§ **Work request**
Set down each line of the listing exactly as it reads.

────

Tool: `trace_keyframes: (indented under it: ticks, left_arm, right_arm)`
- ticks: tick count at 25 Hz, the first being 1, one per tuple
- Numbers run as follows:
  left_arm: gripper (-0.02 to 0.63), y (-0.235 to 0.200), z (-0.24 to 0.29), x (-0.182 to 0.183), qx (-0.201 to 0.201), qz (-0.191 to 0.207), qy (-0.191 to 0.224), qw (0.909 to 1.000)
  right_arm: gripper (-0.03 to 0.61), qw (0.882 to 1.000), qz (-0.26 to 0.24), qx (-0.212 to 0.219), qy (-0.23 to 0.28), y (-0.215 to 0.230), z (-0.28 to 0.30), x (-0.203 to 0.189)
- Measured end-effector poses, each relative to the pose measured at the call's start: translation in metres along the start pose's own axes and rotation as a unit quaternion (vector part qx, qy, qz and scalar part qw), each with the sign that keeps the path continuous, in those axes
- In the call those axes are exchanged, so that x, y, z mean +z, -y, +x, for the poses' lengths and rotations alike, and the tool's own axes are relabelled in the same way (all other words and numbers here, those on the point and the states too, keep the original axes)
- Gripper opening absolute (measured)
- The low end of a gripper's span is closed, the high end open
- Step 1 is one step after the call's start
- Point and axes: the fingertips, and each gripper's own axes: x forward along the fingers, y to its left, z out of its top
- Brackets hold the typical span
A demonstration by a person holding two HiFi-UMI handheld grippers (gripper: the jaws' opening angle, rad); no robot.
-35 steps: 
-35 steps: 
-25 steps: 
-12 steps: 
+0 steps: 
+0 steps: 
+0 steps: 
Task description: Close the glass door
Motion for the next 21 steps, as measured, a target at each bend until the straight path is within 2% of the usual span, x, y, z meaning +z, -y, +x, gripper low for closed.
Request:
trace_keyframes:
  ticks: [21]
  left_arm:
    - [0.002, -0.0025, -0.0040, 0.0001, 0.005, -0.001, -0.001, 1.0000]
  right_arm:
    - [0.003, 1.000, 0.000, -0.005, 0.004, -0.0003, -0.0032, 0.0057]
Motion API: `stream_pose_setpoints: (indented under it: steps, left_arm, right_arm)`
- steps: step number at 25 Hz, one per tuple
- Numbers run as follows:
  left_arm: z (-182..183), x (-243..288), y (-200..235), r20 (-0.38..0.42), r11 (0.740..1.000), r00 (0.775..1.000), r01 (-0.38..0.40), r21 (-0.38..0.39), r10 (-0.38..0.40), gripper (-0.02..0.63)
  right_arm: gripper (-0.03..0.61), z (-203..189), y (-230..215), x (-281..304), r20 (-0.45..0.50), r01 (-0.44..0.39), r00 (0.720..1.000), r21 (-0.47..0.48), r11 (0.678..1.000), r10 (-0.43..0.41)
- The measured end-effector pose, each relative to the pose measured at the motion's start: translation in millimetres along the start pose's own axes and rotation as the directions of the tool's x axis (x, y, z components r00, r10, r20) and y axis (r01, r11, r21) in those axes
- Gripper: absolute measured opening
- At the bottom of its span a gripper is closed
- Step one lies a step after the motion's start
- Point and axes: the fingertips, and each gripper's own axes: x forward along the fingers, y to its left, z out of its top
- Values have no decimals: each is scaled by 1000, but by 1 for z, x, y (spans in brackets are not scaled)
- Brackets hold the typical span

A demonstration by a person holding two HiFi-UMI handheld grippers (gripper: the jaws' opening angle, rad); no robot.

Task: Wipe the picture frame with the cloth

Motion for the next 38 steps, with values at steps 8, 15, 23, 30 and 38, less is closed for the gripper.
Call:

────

§ **Written reply**
Tool: `trace_keyframes: (indented under it: ticks, left_arm, right_arm)`
- ticks: tick count at 25 Hz, the first being 1, one per tuple
- Numbers run as follows:
  left_arm: gripper (-0.02 to 0.63), y (-0.235 to 0.200), z (-0.24 to 0.29), x (-0.182 to 0.183), qx (-0.201 to 0.201), qz (-0.191 to 0.207), qy (-0.191 to 0.224), qw (0.909 to 1.000)
  right_arm: gripper (-0.03 to 0.61), qw (0.882 to 1.000), qz (-0.26 to 0.24), qx (-0.212 to 0.219), qy (-0.23 to 0.28), y (-0.215 to 0.230), z (-0.28 to 0.30), x (-0.203 to 0.189)
- Measured end-effector poses, each relative to the pose measured at the call's start: translation in metres along the start pose's own axes and rotation as a unit quaternion (vector part qx, qy, qz and scalar part qw), each with the sign that keeps the path continuous, in those axes
- In the call those axes are exchanged, so that x, y, z mean +z, -y, +x, for the poses' lengths and rotations alike, and the tool's own axes are relabelled in the same way (all other words and numbers here, those on the point and the states too, keep the original axes)
- Gripper opening absolute (measured)
- The low end of a gripper's span is closed, the high end open
- Step 1 is one step after the call's start
- Point and axes: the fingertips, and each gripper's own axes: x forward along the fingers, y to its left, z out of its top
- Brackets hold the typical span
A demonstration by a person holding two HiFi-UMI handheld grippers (gripper: the jaws' opening angle, rad); no robot.
-35 steps: 
-35 steps: 
-25 steps: 
-12 steps: 
+0 steps: 
+0 steps: 
+0 steps: 
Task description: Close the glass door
Motion for the next 21 steps, as measured, a target at each bend until the straight path is within 2% of the usual span, x, y, z meaning +z, -y, +x, gripper low for closed.
Request:
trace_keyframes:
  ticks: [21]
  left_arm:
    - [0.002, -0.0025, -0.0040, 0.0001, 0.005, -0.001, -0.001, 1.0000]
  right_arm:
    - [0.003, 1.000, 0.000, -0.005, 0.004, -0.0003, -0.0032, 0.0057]
Motion API: `stream_pose_setpoints: (indented under it: steps, left_arm, right_arm)`
- steps: step number at 25 Hz, one per tuple
- Numbers run as follows:
  left_arm: z (-182..183), x (-243..288), y (-200..235), r20 (-0.38..0.42), r11 (0.740..1.000), r00 (0.775..1.000), r01 (-0.38..0.40), r21 (-0.38..0.39), r10 (-0.38..0.40), gripper (-0.02..0.63)
  right_arm: gripper (-0.03..0.61), z (-203..189), y (-230..215), x (-281..304), r20 (-0.45..0.50), r01 (-0.44..0.39), r00 (0.720..1.000), r21 (-0.47..0.48), r11 (0.678..1.000), r10 (-0.43..0.41)
- The measured end-effector pose, each relative to the pose measured at the motion's start: translation in millimetres along the start pose's own axes and rotation as the directions of the tool's x axis (x, y, z components r00, r10, r20) and y axis (r01, r11, r21) in those axes
- Gripper: absolute measured opening
- At the bottom of its span a gripper is closed
- Step one lies a step after the motion's start
- Point and axes: the fingertips, and each gripper's own axes: x forward along the fingers, y to its left, z out of its top
- Values have no decimals: each is scaled by 1000, but by 1 for z, x, y (spans in brackets are not scaled)
- Brackets hold the typical span

A demonstration by a person holding two HiFi-UMI handheld grippers (gripper: the jaws' opening angle, rad); no robot.

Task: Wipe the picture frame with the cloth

Motion for the next 38 steps, with values at steps 8, 15, 23, 30 and 38, less is closed for the gripper.
Call:

That concludes the exercise.